Para equilibrar o jogo, o executivo afirma que é necessário buscar financiamentos e retomar o domínio do aftermarket, onde é possível realizar maior repasse de preços. “Não podemos permitir que os chineses tomem conta desse mercado. Precisamos melhorar nossas margens urgentemente”, cobra Jacomassi. Apesar das dificuldades, o economista aposta em um segundo semestre mais equilibrado, com a retomada das vendas de pesados por conta da safra agrícola e pela possibilidade de incentivos governamentais. “Planos como o Brasil Maior e o novo regime automotivo deverão ajudar bastante nesse processo”, afirma.

Se a ajuda não vier, Jacomassi acredita que outras demissões poderão ocorrer. “O nível de emprego caiu 6,5% na primeira metade do ano.
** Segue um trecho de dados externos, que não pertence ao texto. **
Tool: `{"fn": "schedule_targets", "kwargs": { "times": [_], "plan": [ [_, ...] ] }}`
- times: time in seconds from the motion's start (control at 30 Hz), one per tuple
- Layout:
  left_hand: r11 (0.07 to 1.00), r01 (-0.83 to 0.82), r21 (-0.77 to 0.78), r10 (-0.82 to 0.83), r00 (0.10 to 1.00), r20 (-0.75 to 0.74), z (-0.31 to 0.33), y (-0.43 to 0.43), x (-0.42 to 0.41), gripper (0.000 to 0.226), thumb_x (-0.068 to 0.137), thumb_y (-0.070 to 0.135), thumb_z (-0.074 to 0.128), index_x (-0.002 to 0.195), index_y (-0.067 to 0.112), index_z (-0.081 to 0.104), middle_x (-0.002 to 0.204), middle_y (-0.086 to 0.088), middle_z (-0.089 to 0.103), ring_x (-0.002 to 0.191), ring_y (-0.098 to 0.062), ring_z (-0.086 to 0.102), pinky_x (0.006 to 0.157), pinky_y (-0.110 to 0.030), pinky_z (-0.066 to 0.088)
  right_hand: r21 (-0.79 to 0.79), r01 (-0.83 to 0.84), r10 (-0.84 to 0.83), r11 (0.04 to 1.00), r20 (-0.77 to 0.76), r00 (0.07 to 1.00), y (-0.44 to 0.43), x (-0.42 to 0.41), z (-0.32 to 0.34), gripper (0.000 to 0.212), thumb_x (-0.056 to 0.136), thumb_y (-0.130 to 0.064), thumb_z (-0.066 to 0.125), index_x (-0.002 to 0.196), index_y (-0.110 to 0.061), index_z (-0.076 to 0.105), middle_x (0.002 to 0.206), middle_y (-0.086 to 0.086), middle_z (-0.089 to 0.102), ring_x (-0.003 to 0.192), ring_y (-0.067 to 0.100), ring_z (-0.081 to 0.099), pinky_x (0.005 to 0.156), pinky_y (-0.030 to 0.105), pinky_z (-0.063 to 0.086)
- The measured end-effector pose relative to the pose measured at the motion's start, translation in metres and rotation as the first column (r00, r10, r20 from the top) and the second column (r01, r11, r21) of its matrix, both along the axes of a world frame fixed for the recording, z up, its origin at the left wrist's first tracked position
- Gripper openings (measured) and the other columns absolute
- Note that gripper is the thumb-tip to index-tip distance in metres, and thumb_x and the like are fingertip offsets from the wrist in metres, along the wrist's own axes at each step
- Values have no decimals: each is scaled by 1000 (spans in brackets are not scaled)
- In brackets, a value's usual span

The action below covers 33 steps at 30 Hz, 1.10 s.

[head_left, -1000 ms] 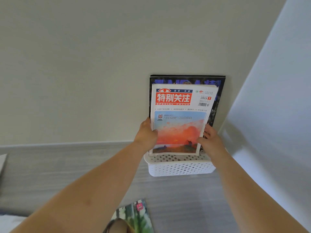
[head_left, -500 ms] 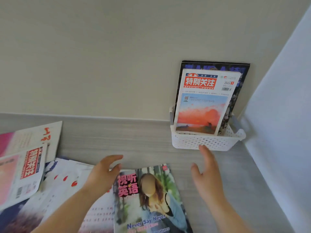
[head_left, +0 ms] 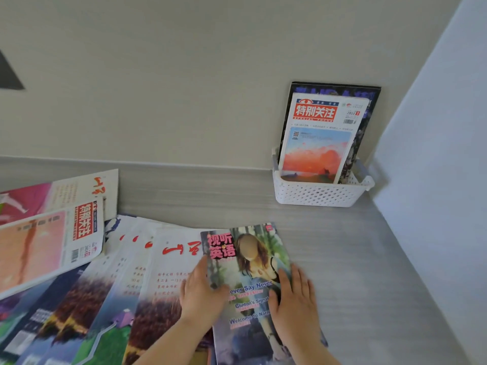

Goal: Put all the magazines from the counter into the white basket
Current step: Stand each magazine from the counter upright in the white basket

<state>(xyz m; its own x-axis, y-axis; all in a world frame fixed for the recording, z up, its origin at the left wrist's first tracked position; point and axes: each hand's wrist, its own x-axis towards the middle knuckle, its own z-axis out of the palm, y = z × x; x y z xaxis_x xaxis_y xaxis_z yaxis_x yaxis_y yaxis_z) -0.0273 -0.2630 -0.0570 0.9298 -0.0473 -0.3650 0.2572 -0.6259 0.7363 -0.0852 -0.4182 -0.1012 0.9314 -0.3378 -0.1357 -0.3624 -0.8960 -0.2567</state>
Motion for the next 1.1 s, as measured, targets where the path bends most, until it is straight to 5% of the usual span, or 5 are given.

Entretanto, acredito que as demissões que tinham de acontecer já foram realizadas. Com a retomada prevista para o resto do ano deveremos ter uma tranquilidade maior nesse sentido.”

Apesar de não ter a receita perfeita para o sucesso, o economista aproveitou o evento para apresentar algumas sugestões interessantes para 2013. Manter o endividamento reduzido, negociar com antecedência linhas de financiamento pré-aprovadas e desenvolver mix de produtos alinhado com a demanda do mercado são as principais necessidades. “Também é importante implantar programas de qualidade e de lean manufacturing e acompanhar as variáveis econômicas que influenciam o segmento.”

O executivo garante que o setor está preparado para atender um possível aumento da demanda puxado pelo novo regime automotivo. Jacomassi afirma que hoje os fabricantes de autopeças trabalham com ociosidade de 25%. “Investimentos também deverão ser realizados com a confirmação dos novos planos governamentais, o que permitirá atender quaisquer oscilações de demanda”, afirma.